The treatment of motor symptoms of
Parkinson disease (PD) with the
dopamine (DA) precursor,
l-3,4-dihydroxyphenylalanine (
l-DOPA) introduced 50years ago still remains a very effective medication. However,
involuntary movements termed
l-DOPA-induced
dyskinesias (LID) appear in the vast majority of PD patients after chronic treatment and may become disabling. Once they appeared, the first dose after a several-weeks drug holiday will trigger them again, showing that
l-DOPA has permanently or persistently modified the brain response to DA. LID are very difficult to manage and no drug is yet approved for
dyskinesias, aside from a modest benefit with
amantadine. New drugs are needed for PD to alleviate parkinsonian symptoms without inducing
dyskinesias. Hence, animal models have been developed to seek the mechanisms involved in LID and new drug targets. The
neurotoxin 1-methyl-4-phenyl-1,2,3,6-tetrahydropyridine (
MPTP) was discovered as a contamination of a derivative of
heroin taken by drug users and produced similar motor symptoms as idiopathic PD. Since then,
MPTP is used extensively to model PD and LID in non-human primates and mice in addition to the classical PD model in rats with a
6-hydroxydopamine (6-OHDA) lesion.
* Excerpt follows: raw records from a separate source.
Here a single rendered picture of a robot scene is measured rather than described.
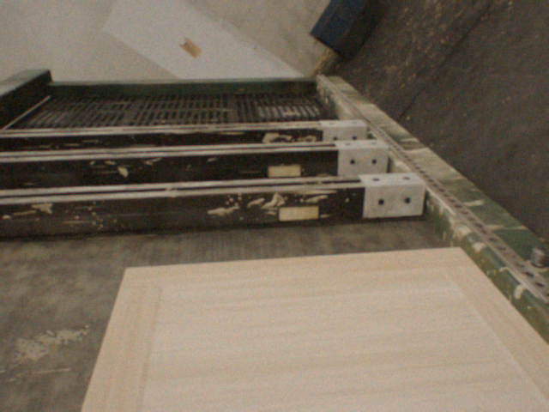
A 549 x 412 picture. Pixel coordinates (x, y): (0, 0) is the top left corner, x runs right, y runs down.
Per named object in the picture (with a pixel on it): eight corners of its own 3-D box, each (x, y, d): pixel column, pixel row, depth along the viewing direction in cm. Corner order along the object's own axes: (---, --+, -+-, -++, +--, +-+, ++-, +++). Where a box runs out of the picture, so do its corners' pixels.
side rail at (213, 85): (315, 105, 208) (316, 80, 204) (52, 112, 195) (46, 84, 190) (312, 101, 215) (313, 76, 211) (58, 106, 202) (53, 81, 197)
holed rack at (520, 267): (566, 303, 64) (568, 299, 63) (545, 305, 63) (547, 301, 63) (322, 76, 211) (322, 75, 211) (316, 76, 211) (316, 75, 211)
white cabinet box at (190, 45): (333, 105, 451) (134, -34, 381) (298, 153, 470) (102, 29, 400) (322, 88, 505) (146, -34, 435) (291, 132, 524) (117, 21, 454)
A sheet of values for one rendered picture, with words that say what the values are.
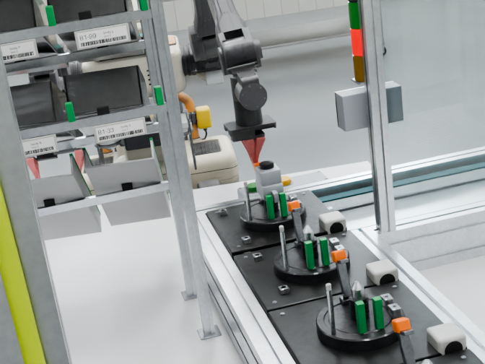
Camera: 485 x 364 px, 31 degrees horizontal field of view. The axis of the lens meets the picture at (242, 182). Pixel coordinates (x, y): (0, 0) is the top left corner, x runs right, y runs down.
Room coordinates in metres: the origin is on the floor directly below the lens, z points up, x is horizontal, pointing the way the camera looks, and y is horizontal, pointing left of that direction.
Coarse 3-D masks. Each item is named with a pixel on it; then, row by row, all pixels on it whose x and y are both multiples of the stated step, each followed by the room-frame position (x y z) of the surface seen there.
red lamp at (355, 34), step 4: (352, 32) 1.61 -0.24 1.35; (356, 32) 1.60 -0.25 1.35; (352, 36) 1.61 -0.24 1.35; (356, 36) 1.60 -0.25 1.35; (360, 36) 1.59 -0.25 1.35; (352, 40) 1.61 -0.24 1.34; (356, 40) 1.60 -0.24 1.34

This article reviews rodent and non-human primate models of PD that reproduce motor complications induced by DA replacement
therapy. Moreover, key biochemical changes in the brain of post-mortem PD patients with LID will be compared to those observed in animal models. Finally, the translational usefulness of drugs found to treat LID in animal models will be compared to their clinical activities.